M’aurais-tu crue si je t’avais parlé de voiture, d’agenda, de rendez-vous et de pluie froide ? Comment aurais-je pu te décrire le goût et l’odeur du café ? La dureté des souris polis ? La chaleur des ordinateurs que l’on n’éteint jamais ? Tu n’aurais pas compris un traitre mot de tout cela. Je n’aurais pas pu t’en démontrer la vérité, car ces choses ne faisaient pas partie de ton monde. Mais toi, tu faisais déjà un peu partie du mien et tu étais là au moment opportun. Le mensonge a éclos presque sans que je m’en rende compte.

Je ne t’ai pas menti à toi, qui n’en avais cure. Mais par toi. Je t’ai utilisée. Une histoire de rien du tout. Un tour de passe-passe pour substituer un cours fastidieux à une soirée débridée. J’ai dit au premier : « Je suis désolée, mais ma tante vient d’accoucher, je me rends à la maternité ! ». Au second, j’ai crié victoire : « C’est bon, je me suis libérée pour ce soir ! ».

Tu n’y pouvais rien, mais tu as été l’objet central de cette mascarade. Toi qui n’avais rien demandé à personne et ne verrais pas notre monde avant de longues semaines. Toi qui dormais, gigotais ou rêvais au chaud d’un vendre rond. Tu m’as servie d’alibi. Et pour moi, ta vie a commencé.

De t’avoir égoïstement conjurée pour quelques bières fraîches et un lendemain au goût de papier mâché, je t’ai donné corps dans mon esprit. J’ai imaginé, sans le vouloir, tes yeux chiffonnés et tes jambes de grenouille. Je t’ai vue me regarder intriguée, silencieuse. Je parlais de toi et toi, tu grandissais en moi.
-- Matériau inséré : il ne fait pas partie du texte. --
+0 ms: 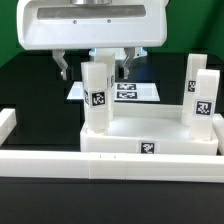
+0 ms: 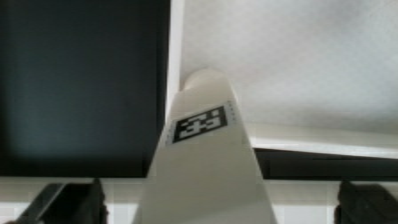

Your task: Assemble desk

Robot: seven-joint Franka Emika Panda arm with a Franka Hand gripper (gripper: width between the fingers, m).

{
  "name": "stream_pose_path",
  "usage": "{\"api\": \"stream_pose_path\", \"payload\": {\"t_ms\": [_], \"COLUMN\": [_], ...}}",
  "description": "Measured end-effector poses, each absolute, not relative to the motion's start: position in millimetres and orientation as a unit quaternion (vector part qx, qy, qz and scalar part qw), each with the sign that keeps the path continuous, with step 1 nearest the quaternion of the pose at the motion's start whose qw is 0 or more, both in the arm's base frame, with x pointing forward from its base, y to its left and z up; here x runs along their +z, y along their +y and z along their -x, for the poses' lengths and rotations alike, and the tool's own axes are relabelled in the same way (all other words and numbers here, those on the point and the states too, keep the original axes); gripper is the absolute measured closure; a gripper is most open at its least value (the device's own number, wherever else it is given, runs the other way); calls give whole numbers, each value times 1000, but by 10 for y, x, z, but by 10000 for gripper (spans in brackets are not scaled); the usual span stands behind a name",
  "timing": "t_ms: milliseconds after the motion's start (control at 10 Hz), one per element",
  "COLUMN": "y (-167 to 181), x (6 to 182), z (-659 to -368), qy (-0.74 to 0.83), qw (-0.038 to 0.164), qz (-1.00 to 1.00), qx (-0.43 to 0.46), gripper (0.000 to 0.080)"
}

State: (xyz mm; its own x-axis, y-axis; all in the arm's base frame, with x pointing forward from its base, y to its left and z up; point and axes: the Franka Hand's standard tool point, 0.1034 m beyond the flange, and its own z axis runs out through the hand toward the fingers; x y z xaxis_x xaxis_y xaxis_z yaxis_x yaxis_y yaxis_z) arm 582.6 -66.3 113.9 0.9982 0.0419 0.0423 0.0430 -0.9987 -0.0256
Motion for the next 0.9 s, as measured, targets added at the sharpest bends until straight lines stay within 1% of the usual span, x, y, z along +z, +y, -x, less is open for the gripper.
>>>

Je ne connaissais même pas ton nom, mais il est devenu solide.

De présence confuse, tu es devenue une personne. Un être de chair et de sang qui vit, agit, reçoit et donne. Un être qui grandira, apprendra à parler. A dire des mensonges aussi. Sans méchanceté, mais parce que c’est pratique. Il y a la réalité, puis celle qu’on imagine. Et parfois, il est tellement plus facile d’imaginer que de faire avec ce qui est.

Le mensonge est depuis dépassé. Moi seule m’en souviendrai. Toi tu es là, tu es le présent. Et l’avenir aussi. Tu ne sauras jamais que tu m’as aidée avant même d’être née. Et que tu es née en moi avant de naître au monde.

Il y a des mensonges qui en valent la peine. Ils permettent de mieux exister.